For example, it is conceivable to provide a capacitive element functioning as the vibration driving with unit 10 (13) and a capacitive element functioning as the monitor portions 11 (12) and 14 (15) inside the shuttle which is a constituent element of each of the connecting portions CU1 to CU4. However, in this configuration, since the difference size of the shuttle is small, the size (size of an electrode area) of the capacitive element formed inside the shuttle is also reduced. For example, this means that, in a case of focusing on the capacitive element functioning as the vibration driving unit 10 (13), the electrostatic force generated by the capacitive element is reduced. Therefore, in order to obtain large driving vibration, it is necessary to increase the voltage applied to the capacitive element, which means that the power consumption of the sensor increases. On the other hand, for example, in a case of focusing on the capacitive element functioning as the monitor portions 11 (12) and 14 (15), the fact that the size (the size of the electrode area) of the capacitive element is reduced means that the electrostatic capacitance value of the capacitive element is reduced. In this case, the change in the electrostatic capacitance value of the capacitive element is reduced, which means that the output signals from the monitor portions 11 (12) and 14 (15) are reduced.
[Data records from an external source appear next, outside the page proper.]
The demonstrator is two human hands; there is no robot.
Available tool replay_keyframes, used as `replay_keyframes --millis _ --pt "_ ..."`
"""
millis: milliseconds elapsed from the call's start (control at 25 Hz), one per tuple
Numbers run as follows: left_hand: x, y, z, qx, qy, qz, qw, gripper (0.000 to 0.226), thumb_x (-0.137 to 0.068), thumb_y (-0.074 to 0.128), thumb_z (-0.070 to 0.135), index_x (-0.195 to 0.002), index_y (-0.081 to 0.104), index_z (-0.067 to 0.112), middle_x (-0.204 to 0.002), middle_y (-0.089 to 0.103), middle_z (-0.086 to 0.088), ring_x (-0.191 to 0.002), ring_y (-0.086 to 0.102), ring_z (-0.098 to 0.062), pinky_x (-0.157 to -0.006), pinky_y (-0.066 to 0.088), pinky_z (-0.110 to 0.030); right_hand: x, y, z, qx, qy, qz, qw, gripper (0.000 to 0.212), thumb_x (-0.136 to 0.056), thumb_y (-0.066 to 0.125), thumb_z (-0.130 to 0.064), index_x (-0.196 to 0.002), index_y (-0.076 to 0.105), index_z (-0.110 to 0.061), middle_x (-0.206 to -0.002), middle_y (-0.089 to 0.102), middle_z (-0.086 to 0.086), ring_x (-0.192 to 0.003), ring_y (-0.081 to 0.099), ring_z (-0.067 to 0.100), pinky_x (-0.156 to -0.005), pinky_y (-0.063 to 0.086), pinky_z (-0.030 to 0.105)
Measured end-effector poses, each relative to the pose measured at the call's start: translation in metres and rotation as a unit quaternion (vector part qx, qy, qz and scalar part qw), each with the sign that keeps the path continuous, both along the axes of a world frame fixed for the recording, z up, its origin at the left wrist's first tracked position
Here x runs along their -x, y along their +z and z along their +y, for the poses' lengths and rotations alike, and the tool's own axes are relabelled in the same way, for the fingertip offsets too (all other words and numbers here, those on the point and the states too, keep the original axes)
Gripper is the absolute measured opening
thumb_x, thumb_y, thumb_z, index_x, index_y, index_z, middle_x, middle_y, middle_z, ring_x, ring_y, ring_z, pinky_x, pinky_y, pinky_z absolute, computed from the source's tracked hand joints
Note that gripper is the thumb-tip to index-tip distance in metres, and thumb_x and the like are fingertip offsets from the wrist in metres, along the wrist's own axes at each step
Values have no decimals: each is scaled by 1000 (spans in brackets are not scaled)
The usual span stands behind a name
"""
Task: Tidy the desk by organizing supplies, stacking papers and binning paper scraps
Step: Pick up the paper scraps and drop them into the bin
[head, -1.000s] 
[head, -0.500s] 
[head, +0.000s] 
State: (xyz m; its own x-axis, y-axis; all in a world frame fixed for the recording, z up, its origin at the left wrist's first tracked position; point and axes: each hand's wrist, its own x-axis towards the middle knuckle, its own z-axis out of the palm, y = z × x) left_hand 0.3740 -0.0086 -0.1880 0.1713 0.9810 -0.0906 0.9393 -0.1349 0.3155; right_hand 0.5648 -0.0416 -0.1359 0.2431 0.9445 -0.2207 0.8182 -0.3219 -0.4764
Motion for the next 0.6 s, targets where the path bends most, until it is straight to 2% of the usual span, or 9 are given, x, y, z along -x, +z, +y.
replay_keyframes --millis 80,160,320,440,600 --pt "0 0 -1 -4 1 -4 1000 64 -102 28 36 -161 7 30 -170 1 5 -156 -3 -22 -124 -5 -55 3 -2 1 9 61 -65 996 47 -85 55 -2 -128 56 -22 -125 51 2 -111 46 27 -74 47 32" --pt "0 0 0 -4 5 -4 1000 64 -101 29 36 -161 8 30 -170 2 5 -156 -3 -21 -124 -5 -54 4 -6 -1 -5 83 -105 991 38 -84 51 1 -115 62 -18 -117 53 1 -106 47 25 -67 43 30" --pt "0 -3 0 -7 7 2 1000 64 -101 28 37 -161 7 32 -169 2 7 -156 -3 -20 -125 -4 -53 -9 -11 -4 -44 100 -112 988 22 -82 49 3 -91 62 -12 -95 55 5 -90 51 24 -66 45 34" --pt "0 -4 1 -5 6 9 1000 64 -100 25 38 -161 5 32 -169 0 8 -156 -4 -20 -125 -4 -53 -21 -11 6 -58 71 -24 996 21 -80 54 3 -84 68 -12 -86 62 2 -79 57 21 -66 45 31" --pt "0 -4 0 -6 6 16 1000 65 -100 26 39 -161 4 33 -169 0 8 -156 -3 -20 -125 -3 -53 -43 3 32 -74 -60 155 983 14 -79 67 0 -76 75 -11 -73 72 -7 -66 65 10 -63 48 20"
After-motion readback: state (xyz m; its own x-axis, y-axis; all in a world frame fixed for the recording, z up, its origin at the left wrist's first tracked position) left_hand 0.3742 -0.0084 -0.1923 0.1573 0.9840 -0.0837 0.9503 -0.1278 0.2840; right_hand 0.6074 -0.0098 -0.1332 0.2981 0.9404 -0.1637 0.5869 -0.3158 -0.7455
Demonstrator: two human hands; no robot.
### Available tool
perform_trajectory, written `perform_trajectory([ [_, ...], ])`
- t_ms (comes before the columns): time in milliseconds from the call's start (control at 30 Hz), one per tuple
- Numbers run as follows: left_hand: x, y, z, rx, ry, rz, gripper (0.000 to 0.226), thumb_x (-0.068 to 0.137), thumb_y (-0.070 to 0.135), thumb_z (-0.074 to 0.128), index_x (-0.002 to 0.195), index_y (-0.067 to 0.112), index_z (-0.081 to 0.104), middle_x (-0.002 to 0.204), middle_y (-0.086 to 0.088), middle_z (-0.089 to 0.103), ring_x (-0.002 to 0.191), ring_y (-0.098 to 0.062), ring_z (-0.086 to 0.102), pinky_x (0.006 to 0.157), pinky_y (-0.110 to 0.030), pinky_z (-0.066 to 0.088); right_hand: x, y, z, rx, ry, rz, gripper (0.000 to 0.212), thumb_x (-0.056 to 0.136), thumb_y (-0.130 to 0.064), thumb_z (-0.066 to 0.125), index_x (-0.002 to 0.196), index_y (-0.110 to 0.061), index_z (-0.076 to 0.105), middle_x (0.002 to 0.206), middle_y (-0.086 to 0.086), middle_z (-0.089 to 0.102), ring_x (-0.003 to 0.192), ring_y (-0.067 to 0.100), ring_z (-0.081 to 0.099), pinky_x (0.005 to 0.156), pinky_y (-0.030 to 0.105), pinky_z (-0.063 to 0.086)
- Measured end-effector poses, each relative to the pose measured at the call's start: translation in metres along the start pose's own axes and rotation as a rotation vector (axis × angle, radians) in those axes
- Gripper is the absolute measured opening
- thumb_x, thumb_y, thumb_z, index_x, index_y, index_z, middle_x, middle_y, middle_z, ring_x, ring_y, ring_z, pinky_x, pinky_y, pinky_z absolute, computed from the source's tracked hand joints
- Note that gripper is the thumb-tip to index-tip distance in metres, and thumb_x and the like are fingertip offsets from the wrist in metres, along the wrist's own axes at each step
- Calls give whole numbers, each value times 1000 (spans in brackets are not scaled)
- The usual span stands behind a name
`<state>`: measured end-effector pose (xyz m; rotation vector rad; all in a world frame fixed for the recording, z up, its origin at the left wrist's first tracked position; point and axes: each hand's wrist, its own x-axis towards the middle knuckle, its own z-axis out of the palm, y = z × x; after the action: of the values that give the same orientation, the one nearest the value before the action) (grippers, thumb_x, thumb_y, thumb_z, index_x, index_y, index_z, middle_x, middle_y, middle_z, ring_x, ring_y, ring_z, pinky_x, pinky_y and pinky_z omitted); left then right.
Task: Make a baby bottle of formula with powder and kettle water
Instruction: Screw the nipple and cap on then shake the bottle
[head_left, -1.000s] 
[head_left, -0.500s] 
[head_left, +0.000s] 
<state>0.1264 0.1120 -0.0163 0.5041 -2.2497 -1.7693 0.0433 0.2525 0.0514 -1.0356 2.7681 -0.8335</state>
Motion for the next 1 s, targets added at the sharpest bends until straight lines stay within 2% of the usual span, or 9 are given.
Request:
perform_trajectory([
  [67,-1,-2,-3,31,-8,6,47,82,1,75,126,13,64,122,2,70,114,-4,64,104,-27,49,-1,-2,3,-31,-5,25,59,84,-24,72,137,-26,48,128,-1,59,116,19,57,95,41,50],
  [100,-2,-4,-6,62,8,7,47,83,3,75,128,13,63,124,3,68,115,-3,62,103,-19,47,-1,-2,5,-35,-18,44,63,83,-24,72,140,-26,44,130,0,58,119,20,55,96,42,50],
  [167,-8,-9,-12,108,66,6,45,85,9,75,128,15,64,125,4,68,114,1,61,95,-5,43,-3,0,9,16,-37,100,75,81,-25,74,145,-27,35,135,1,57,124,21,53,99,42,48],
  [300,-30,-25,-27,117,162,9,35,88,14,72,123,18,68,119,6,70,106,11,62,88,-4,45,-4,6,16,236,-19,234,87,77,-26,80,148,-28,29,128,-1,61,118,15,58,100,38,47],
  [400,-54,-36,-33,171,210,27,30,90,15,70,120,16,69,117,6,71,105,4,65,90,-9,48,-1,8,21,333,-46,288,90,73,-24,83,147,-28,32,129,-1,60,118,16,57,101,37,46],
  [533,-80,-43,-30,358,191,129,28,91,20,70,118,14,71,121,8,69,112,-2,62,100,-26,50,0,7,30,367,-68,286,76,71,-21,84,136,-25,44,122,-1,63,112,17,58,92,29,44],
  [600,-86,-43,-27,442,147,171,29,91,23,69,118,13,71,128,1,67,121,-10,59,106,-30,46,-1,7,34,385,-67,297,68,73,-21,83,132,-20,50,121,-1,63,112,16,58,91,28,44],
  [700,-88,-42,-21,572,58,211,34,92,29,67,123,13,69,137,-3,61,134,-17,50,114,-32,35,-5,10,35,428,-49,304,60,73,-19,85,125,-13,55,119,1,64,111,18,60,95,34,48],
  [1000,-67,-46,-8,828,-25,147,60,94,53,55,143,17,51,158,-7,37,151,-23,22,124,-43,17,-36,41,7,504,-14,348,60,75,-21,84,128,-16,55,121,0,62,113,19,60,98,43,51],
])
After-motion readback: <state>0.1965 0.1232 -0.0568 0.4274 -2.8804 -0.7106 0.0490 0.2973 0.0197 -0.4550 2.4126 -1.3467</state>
In this regard, it is conceivable to increase the size of a shuttle, but if the size of the shuttle is increased, the size of each of the connecting portions CU1 to CU4 is increased, which hinders the miniaturization of a gyroscope.
Thus, in Embodiment 1, a plurality of capacitive elements are formed inside the mass body MS1, and a plurality of capacitive elements are formed inside the mass body MS2. In this case, since the size of the mass body MS1 and the size of the mass body MS2 are much larger than the size of the shuttle, the size of the capacitive element formed inside the mass body MS1 or the mass body MS2 cars be increased without increasing the size of the gyroscope. For example, this means that, in a case of focusing on the capacitive element functioning as the vibration driving unit 10 (13), it is possible to increase the electrostatic force generated by the capacitive element, even without increasing the voltage applied to the capacitive element. Therefore, according to the gyroscope in Embodiment 1, an increase in power consumption can be suppressed. On the other hand, for example, in a case of focusing on the capacitive element functioning as the monitor portions 11 (12) and 14 (15), the fact that the size (the size of the electrode area) of the capacitive element increases means that the electrostatic capacitance value of the capacitive element increases. In this case, the change in the electrostatic capacitance value of the capacitive element increases, which means that the output signals from the monitor portions 11 (12) and 14 (15) can be increased.
From the above, according to Embodiment 1, the error (noise) can be reduced by the first feature point to the eighth feature point described in (1) to (3). According to the ninth feature point described in (4), the signal can be increased. This means that the S/N ratio can be improved by the synergistic effect of the point that the error (noise) can be reduced and the point that the signal can be increased, according to the gyroscope in Embodiment 1, which makes it possible to improve the performance of the gyroscope.
MODIFICATION EXAMPLE 1 FIG. 19 is a plan view illustrating a configuration of a sensor element SE1 in Modification Example 1. As illustrated in FIG. 19, in the sensor element SE1 in Modification Example 1, a capacitive element CAP1 is disposed inside the mass body MS1 and inside the mass body MS2 in the vicinity of each of the connecting portion CU1 and the connecting portion CU2 disposed on the x-axis, and a capacitive element CAP2 is disposed inside the mass body MS1 and inside the mass body MS2 in the vicinity of each of the connecting portion CU3 and the connecting portion CU4 disposed on the y-axis. Further, in Modification Example 1, as illustrated in FIG. 19, the capacitive elements CAP3 are also disposed in the direction of 45 degrees from the x-axis and the direction of 135 degrees from the x-axis, respectively. From this, according to the sensor element SE1 in Modification Example 1, the number of capacitive elements functioning as the vibration driving unit and the monitor portion can be increased more than in Embodiment 1 illustrated in FIG. 1, so it is possible to improve the driving force in the vibration driving unit and the detection sensitivity in the monitor portion.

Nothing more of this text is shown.